The turn-of-the-20th-century scholar Émile Durkheim called this state anomie, or a lack of social norms that leads to lawlessness. “We are moral beings to the extent that we are social beings,” Durkheim wrote. In the past two years, we have stopped being social, and in many cases we have stopped being moral, too.

“We’ve got, I think, a generalized sense that the rules simply don’t apply,” Richard Rosenfeld, a criminologist at the University of Missouri at St. Louis, told me. In some places, he says, police arrested fewer people during the pandemic, and “when enforcement goes down, people tend to relax their commitment to the rules.”

This perspective is interesting to consider alongside the millions who did follow national and local guidelines regarding masking and behavior. A lot of attention has been paid to those refusing to comply but many did; does the weirdness stand out even more because of this?

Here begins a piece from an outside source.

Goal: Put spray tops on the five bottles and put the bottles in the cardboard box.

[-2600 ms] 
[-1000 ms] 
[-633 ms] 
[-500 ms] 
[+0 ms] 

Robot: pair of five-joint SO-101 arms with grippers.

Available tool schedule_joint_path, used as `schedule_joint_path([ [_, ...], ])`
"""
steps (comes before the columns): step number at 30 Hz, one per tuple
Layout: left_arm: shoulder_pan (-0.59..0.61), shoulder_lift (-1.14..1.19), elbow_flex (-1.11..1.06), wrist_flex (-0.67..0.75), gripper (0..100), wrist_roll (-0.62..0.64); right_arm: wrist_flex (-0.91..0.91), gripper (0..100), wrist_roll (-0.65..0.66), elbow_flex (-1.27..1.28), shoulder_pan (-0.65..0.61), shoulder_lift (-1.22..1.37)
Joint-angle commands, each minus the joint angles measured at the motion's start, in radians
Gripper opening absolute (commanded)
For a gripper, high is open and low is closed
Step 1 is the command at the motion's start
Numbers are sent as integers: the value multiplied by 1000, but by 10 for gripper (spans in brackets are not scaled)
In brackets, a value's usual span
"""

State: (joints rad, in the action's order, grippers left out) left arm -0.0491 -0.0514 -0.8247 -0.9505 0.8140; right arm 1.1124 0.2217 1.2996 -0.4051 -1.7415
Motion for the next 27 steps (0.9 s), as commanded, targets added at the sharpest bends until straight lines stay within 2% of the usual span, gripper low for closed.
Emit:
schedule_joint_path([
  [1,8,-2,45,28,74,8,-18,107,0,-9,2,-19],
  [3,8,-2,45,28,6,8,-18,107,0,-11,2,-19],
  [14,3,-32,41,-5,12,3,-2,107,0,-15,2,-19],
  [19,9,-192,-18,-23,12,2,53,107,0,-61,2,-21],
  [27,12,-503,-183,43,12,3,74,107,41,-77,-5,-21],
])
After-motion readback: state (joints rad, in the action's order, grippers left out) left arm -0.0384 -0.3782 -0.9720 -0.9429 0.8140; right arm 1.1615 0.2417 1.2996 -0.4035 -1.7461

To take the Durkheim reference further, he thought the breaking of the rules and the subsequent reaction and sanctions could help reinforce the original rules.

I might add to the list of explanations in the article the influence of smartphones and social media. These could matter in multiple ways. First, the weird behavior can easily be recorded by others. People may have been weird in the past but was there such a visible record of that behavior? Second, the people with the weird behavior may be recording and sharing their own behavior. Overall, what may have been more private behavior in the past or actions limited to a relatively small set of people or closely connected set of people are no longer kept from a broader audience.